It is weird how everyone seems to be avoiding the FACT that these riots had a clear and singular precipitating event. The killing of a man by the police and the police spreading misinformation via the media before even speaking to the family.
posted by srboisvert at 9:19 AM on December 5, 2011 [2 favorites]


Except that that was only the spark that set the riots off, not necessarily their actual cause. From where I was, the chain of events looked a lot like this:
- Mark Duggan shot by police
- Protest occurs in Tottenham directly linked to that shooting
- Protest turns violent, police drafted in from all over the place
- A few enterprising criminals realise that all the police are in Tottenham and knock over a shopping centre in Wood Green
- People with grievances against the police and/or the desire for more stuff notice that the police are over-stretched and run around breaking stuff

While it would be daft to completely divorce Duggan's death from the violence that followed, it was pretty obviously not what most people had in mind.
posted by ZsigE at 9:57 AM on December 5, 2011


Except, ZsigE, the riots lasted for about three days, spread to places where the police weren't overstretched and involved extreme amounts of non-theft-related destruction in places such as Croydon. 'A few enterprising criminals' or 'people with grievances against the police' just doesn't cut it.
posted by Summer at 11:09 AM on December 5, 2011


Are we just dismissiing 'people with grievances against the police' ? Maybe if we don't want riots in the future we should see what we can do to reduce the number of people who have this kind of grievance? And preferably not by letting the Met shoot them.
posted by biffa at 11:16 AM on December 5, 2011 [3 favorites]

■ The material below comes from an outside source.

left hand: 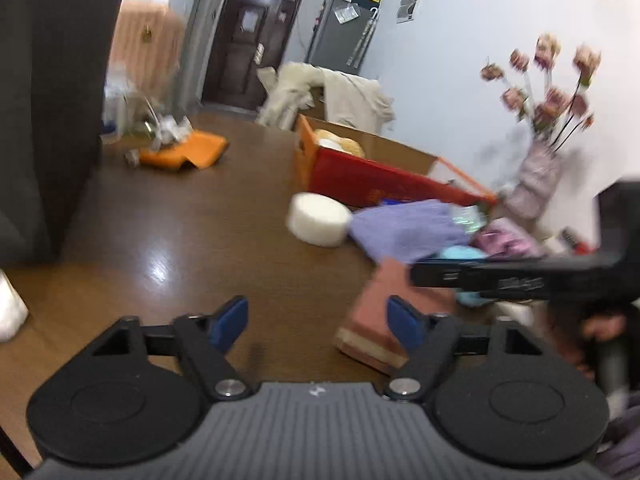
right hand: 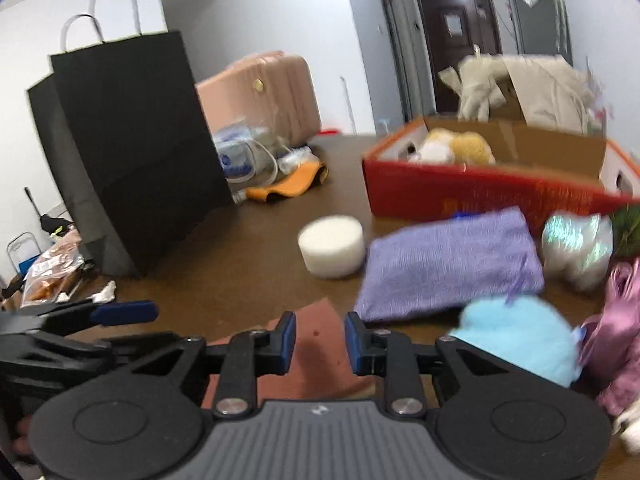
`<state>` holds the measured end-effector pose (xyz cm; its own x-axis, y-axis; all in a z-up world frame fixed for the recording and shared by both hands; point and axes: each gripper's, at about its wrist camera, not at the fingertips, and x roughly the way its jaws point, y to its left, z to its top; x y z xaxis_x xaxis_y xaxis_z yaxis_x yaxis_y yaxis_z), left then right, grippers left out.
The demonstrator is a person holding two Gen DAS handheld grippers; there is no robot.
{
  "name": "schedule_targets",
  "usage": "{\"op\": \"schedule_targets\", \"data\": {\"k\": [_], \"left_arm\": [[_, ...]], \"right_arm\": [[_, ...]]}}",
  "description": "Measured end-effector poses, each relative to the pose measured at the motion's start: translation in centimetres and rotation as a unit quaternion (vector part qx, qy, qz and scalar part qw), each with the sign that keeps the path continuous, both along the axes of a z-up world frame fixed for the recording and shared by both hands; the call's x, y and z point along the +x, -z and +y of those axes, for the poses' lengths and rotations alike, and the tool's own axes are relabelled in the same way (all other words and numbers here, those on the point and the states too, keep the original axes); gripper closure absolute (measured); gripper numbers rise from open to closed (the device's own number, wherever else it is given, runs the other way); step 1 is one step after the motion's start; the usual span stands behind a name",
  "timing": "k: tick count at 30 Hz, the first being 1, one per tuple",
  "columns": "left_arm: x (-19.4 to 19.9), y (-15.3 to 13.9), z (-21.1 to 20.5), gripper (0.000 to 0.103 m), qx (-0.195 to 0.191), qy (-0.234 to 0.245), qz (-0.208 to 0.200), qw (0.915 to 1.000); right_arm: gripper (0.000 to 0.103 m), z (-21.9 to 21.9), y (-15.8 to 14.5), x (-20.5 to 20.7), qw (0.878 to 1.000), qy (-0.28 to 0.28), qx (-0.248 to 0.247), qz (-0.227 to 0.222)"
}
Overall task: Organize soft objects
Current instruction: 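Grasp the pink sponge block with the left tool while the right tool grips it too, then lower the pink sponge into the red box and open both tools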
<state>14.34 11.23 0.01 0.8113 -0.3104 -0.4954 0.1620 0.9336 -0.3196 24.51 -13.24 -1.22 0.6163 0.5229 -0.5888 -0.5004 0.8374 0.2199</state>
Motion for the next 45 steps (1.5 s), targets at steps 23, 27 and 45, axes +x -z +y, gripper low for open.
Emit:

I should probably clarify - "people with grievances against the police" was certainly not meant to be dismissive, as in many or probably even most cases those grievances would have been entirely legitimate (see, for example, the much greater incidence of the police invoking stop-and-search powers against rioters, mentioned in the BBC coverage of this project). I was mostly responding to srboisvert, who seemed to be implying (apologies if I'm misreading you) that most of the riots were in direct response to Duggan's death, as opposed to that simply being the spark that set off the underlying resentment and anger felt by many for a variety of reasons.

As for the riots spreading far afield, you're right that this can't just have been driven by greed. My take on it - and this is pure armchair psychology, so feel free to take this with a massive grain of salt - is that people saw in Tottenham and Wood Green that the police couldn't contain them, and that this led to a lot of people essentially grabbing the opportunity to settle long-held scores against the police, the authorities or their neighbours, or just smash things. A few hundred police can't contain thousands of people if they all decide to go on the rampage, so policing is by consent - maybe people sensed that they had an opportunity not to consent any more.

Maybe if we don't want riots in the future we should see what we can do to reduce the number of people who have this kind of grievance?
Bingo. People don't burn down their communities if they feel a sense of attachment to them, and they don't go attacking police cars if they trust the police. If we want to stop this in future the change needs to be systemic, and it needs to be led from the top instead of blaming those on the bottom.
posted by ZsigE at 11:57 AM on December 5, 2011 [1 favorite]


I thought the Newsnight debate was pretty insightful.
posted by w0mbat at 3:27 PM on December 5, 2011


It is weird how everyone seems to be avoiding the FACT that these riots had a clear and singular precipitating event. The killing of a man by the police and the police spreading misinformation via the media before even speaking to the family.

Every riot has a triggering incident, often lost in the chaos of what comes after. But these triggers are triggers for a reason, and always worth examining carefully if the root causes are to be understood and addressed.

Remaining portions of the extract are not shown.